» **Exercise brief**:
Find the word "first" in the data. Return every line where it appears.

» **Source material**:
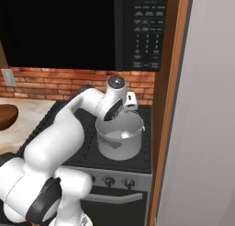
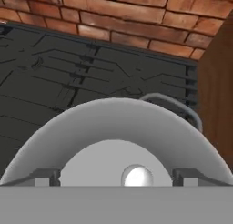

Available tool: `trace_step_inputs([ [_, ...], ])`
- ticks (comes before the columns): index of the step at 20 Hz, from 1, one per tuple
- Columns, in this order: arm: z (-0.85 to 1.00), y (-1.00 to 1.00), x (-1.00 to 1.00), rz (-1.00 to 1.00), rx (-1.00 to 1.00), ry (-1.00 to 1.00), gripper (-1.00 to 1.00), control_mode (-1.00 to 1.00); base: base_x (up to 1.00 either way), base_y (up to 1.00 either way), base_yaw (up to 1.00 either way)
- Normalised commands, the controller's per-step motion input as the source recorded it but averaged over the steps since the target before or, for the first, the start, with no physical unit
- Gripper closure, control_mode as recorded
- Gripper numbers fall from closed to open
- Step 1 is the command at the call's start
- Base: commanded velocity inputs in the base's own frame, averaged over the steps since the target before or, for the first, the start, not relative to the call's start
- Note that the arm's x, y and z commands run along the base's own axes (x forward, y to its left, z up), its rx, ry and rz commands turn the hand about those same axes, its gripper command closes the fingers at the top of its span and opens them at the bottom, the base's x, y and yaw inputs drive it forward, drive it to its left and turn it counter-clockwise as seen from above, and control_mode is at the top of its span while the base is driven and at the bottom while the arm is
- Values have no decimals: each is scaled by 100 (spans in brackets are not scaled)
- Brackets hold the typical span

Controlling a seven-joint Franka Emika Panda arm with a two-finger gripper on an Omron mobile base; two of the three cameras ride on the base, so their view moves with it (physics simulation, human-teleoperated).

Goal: Open the cabinet and move the ladle to the pot. Then close the cabinet.

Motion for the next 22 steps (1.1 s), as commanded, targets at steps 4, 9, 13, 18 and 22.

» **Answer to this exercise**:
- Normalised commands, the controller's per-step motion input as the source recorded it but averaged over the steps since the target before or, for the first, the start, with no physical unit
- Base: commanded velocity inputs in the base's own frame, averaged over the steps since the target before or, for the first, the start, not relative to the call's start

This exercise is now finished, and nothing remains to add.